Posted by Martin in : Computers , trackback

Last week I spent over 5 hours on the telephone, 30 minutes of this time was spent actually talking to an operator, 40 minutes I was awaiting a returned call from the operators (which they did not make) and nearly 4 hours was spent listening to a looped message telling me that a customer service representative would be with me soon. I began calling them at 11pm, finally getting to sleep at 5am with the ‘please be patient’ message imprinted into my brain.

Reliving the agony of reaching Efax’s customer service department by phone is likely to reduce me to tears. To summarize though;

* This was the THIRD time I needed to contact the company in a week
* I spent over $60 calling them by phone
* In total I spent over 11 hours on the phone to Efax to resolve a problem that they had caused me.
* Efax’s queueing system will randomly disconnect their line, usually after holding for between 20 and 40 minutes.
* I shall do everything in my power to never use Efax again.

I can’t pretend I was my usual happy self the following day but my aural-torture sparked an idea which may prevent anybody having to inconvenience themselves when they are put on hold.

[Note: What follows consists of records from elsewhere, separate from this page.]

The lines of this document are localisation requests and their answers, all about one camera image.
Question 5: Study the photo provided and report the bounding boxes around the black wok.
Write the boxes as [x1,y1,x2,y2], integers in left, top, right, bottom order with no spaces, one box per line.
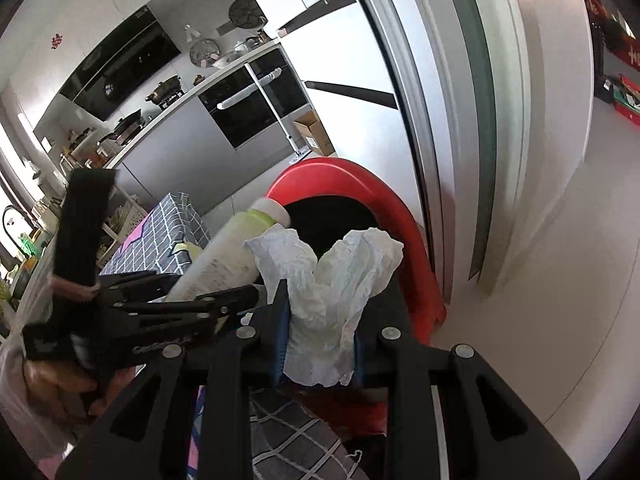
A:
[97,109,151,143]

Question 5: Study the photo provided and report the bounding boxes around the beige plastic storage cart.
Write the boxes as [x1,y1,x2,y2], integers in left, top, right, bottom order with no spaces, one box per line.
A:
[97,185,151,266]

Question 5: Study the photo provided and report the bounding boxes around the person's left hand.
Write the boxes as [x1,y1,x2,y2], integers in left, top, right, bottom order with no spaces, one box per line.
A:
[22,357,136,428]

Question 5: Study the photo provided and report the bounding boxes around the pile of red boxes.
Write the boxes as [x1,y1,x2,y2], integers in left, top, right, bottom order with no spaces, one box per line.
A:
[577,0,640,126]

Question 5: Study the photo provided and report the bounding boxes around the white refrigerator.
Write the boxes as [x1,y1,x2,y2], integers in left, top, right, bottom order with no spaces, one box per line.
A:
[230,0,436,231]

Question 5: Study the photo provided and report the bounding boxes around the black range hood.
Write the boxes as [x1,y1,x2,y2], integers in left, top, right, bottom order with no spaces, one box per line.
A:
[57,7,182,122]

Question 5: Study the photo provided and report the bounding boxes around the brown cardboard box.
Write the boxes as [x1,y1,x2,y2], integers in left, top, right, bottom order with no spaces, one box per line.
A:
[292,109,336,157]

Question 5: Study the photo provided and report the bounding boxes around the white and green plastic bottle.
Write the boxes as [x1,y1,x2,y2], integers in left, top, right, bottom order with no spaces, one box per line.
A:
[165,196,292,303]

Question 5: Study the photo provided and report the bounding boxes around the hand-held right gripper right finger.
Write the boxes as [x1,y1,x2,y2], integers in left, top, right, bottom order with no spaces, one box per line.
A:
[350,275,581,480]

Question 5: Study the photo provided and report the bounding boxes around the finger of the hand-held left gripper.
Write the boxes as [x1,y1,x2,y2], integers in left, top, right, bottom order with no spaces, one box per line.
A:
[97,270,181,302]
[112,284,261,356]

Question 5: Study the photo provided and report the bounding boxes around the person's left forearm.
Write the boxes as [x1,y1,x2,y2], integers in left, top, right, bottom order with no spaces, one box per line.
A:
[0,345,66,461]

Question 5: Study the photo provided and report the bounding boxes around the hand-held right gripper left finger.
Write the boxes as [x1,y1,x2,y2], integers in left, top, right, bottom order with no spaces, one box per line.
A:
[55,280,291,480]

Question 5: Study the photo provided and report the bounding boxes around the white upper cabinets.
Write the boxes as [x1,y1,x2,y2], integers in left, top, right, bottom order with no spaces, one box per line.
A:
[0,0,281,126]

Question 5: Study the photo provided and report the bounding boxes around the white stick mop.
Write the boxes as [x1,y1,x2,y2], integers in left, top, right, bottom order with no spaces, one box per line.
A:
[245,62,308,157]

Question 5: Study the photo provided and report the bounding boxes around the round silver steamer rack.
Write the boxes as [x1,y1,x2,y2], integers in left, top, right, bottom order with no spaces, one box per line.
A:
[189,39,221,68]

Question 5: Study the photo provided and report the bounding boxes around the round dark hanging pan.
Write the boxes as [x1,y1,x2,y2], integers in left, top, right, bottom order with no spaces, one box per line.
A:
[227,0,266,28]

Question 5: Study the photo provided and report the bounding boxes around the dark cooking pot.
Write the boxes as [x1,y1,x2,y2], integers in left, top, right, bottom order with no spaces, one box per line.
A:
[145,75,183,106]

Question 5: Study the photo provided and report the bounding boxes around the white plastic bag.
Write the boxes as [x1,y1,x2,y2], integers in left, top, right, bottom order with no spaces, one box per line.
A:
[243,227,405,387]

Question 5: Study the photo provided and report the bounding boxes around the grey sliding door frame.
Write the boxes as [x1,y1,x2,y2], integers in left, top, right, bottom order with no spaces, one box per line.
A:
[345,0,531,306]

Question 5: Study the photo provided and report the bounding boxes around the red trash bin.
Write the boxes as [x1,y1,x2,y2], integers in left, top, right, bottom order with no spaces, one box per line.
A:
[265,157,447,441]

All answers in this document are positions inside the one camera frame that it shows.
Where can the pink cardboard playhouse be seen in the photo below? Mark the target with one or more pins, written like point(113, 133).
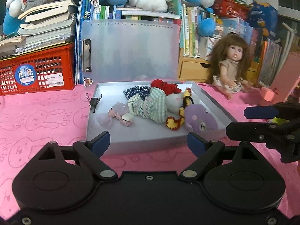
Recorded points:
point(288, 79)

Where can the small white case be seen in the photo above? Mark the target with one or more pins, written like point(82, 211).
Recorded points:
point(127, 117)

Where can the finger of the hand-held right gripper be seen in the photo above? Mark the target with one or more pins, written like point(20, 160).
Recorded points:
point(260, 112)
point(248, 131)

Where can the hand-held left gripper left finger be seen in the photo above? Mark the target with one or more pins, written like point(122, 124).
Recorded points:
point(99, 143)

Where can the wooden drawer box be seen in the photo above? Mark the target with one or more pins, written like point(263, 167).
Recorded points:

I’m investigating creating a computer program which you can use during similar calls. What it will do is loop a message back to the company saying “The caller is patiently waiting, please say ‘I am back’ when you are available and he will immediately return to the phone”. As soon as the operator says that, the program will sound a loud alert from the computer speakers, to prompt the caller to return to the phone.

The benefits are that;

* You’d no longer have to listen to the looped message and could therefore enjoy watching TV or relaxing.
* By setting your computer speakers loud, you could actaully go to bed or go to a different room whilst waiting.

The main technical issue with developing this is that the computer must be able to distinguish between the looped message and a human operator. Myself and my programmers have a few ideas about this and hopefully I can get it created for less than $100.